En los ríos existen muchas especies de animales y la vida a veces puede parecer aburrida, eso pensé un día… cuando de repente aparecieron ellos, un hombre y una mujer. No les puse mucha atención pues el lugar donde vivo es muy bello y ahí se refugian “n” cantidad de enamorados.

Pero llamaron mi atención cuando se osaron en llamar uno a otro, él le llamó: “princesa”. ¡Lo sé!, eso no es raro (hasta que supe por qué), pero ella le llamó “Rey de Chocolate” y yo comencé a reírme. ¡Jajaja!, eso es obvio, pues él era de tez morena, bronceado y con un cuerpo como de dios hecho de chocolate (y no exagero, su cuerpo parecía esculpido a mano).

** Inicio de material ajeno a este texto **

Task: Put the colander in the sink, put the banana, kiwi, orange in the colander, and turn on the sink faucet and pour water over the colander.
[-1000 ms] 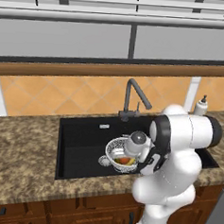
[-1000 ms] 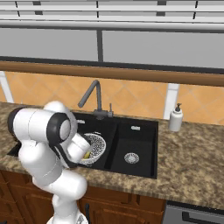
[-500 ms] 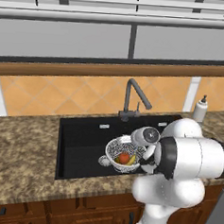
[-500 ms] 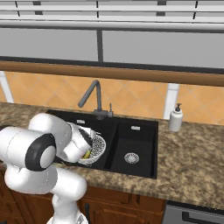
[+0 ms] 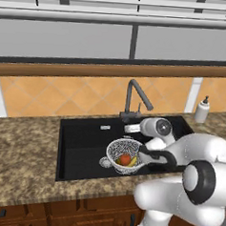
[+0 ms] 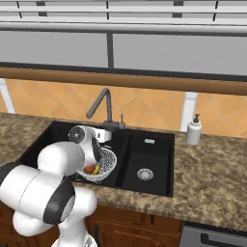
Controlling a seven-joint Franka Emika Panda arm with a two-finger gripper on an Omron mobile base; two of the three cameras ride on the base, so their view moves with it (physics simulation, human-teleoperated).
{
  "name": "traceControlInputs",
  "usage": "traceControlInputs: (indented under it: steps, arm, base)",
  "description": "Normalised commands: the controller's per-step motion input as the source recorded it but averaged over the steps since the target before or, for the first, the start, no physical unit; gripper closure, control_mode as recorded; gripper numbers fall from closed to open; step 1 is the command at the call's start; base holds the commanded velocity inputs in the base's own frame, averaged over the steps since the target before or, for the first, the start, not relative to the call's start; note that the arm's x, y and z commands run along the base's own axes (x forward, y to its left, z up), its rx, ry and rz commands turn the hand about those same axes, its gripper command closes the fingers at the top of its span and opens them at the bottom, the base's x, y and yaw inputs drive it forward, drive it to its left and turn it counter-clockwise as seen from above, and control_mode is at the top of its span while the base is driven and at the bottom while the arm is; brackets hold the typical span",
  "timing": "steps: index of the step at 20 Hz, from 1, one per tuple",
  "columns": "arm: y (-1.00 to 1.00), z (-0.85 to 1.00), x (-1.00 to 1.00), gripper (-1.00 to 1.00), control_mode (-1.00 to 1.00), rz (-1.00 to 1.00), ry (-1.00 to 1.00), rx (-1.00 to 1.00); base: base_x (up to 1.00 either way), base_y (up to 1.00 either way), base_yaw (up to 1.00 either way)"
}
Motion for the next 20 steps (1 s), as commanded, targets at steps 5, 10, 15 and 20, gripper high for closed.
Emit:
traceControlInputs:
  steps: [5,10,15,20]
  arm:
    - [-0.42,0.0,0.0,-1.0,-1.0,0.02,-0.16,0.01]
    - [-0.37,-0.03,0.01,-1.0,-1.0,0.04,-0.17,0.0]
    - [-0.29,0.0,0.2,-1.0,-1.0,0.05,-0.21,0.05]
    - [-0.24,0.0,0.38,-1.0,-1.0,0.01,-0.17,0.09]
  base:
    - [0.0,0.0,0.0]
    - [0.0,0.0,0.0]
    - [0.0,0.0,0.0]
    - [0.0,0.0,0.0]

Comieron sentados en una piedra y charlaron muchas horas y se miraban con la ternura que sólo había visto derramar por un niño, pero al mismo tiempo sus miradas irradiaban ese calor que de haber continuado mirándose así, ¡lo juro!, el río se habría secado por la intensidad de aquel ardor…

Fue esa elevación de temperatura y el peligro en el que fuimos expuestos que nos hizo a todos los seres ahí reunidos voltear la mirada hacia aquella apasionada pareja. Él la tomo de la cintura acorralándola a la corteza de un árbol, tuve que dar muchos saltos para estar hasta donde ellos estaban y ni yo tenía las ancas tan tambaleantes como princesa. Faltaba poco para que cayera cuando las manos de Rey la sostuvieron fuerte y la atrajeron a su torso. Era esa fricción peligrosa que tienden a hacer los enamorados, fue tan intensa esa ráfaga que me tuve que sumergir al agua.

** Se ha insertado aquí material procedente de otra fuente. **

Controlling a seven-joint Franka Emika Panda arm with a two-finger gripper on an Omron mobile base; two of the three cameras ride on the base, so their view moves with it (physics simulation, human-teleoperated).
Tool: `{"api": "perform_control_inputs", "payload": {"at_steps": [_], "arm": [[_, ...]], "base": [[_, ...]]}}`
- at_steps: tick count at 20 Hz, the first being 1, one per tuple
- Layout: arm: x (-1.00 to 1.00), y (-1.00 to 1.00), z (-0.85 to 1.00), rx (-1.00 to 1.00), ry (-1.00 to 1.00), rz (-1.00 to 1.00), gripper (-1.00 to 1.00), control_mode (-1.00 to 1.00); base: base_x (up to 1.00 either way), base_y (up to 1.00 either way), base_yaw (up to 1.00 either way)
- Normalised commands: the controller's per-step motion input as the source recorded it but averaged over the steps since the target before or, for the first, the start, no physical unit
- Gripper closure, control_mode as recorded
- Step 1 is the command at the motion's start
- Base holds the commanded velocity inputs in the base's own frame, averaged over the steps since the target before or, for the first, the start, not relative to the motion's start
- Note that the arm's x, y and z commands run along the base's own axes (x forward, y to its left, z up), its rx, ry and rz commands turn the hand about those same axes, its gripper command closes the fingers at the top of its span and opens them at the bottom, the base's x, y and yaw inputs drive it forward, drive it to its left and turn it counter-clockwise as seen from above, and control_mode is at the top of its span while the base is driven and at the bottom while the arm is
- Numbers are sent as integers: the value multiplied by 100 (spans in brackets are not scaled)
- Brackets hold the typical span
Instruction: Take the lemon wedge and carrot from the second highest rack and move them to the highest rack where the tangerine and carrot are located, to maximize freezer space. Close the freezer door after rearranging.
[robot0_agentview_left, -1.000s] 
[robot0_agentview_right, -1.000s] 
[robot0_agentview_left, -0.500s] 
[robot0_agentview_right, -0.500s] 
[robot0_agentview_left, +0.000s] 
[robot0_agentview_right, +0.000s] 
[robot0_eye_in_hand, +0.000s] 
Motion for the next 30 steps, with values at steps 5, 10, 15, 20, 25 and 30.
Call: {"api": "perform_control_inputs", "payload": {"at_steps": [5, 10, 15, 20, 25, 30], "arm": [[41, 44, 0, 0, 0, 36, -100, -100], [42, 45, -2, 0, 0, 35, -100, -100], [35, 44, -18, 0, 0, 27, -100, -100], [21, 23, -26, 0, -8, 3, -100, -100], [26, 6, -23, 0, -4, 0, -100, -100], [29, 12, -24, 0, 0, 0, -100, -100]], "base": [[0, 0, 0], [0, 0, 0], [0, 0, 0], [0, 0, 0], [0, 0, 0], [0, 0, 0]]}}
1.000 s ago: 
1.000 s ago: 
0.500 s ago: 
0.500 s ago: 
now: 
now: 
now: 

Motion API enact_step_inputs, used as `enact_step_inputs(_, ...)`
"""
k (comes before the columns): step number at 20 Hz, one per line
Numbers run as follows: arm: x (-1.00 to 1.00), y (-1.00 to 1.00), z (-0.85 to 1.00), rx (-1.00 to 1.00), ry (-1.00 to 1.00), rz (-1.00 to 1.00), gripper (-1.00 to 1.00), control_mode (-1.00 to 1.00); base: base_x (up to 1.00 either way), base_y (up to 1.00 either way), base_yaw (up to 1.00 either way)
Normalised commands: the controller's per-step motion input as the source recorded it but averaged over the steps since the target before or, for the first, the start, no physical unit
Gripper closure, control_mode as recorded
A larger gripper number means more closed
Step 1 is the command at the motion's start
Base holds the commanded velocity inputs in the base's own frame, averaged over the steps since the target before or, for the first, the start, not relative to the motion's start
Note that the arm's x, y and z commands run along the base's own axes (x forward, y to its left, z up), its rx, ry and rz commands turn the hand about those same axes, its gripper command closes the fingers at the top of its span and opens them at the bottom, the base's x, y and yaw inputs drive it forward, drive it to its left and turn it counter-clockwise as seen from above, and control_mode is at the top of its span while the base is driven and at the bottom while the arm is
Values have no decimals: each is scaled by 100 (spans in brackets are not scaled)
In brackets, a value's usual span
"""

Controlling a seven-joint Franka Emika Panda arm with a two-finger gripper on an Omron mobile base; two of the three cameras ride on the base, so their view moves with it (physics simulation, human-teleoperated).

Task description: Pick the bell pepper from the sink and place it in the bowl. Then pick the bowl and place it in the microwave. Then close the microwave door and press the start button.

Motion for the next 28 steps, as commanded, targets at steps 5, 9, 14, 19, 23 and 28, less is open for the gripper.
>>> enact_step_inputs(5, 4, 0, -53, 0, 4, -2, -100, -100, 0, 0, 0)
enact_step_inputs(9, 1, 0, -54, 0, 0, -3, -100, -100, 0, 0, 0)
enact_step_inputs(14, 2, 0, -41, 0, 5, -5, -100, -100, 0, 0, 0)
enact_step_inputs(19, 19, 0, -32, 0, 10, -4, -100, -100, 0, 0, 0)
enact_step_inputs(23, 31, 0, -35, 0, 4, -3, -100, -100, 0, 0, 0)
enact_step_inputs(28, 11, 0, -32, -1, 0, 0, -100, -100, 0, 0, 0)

Pero no pude ver cómo comenzó a besar el terso cuello de ella, solo sé que el nivel del río podía estar en peligro y comenzó el idilio (y sí, ya sé que siempre sucede así, pero esperen). De ella comenzó a emanar agua dulce, mucha agua dulce, desde sus entrañas ella pudo desahogar esa fuente de dulzura y sus gritos de placer ocasionados por el extasiado cuerpo viril de Rey, hicieron brotar rosas y toda clase de plantas hermosas.

¿Suena increíble? Pues así fue, y fue el más bello de los edenes, se entregaron una y otra vez a sus deleites. Nunca una pareja había trasformado su amor de esa manera, pues ese solitario escondite se trasformó en un bello castillo donde cada inicio de mes vuelven a brotar esas semillas de amor y entrega…

Y yo… yo soy sólo una simple rana llamada Constanza.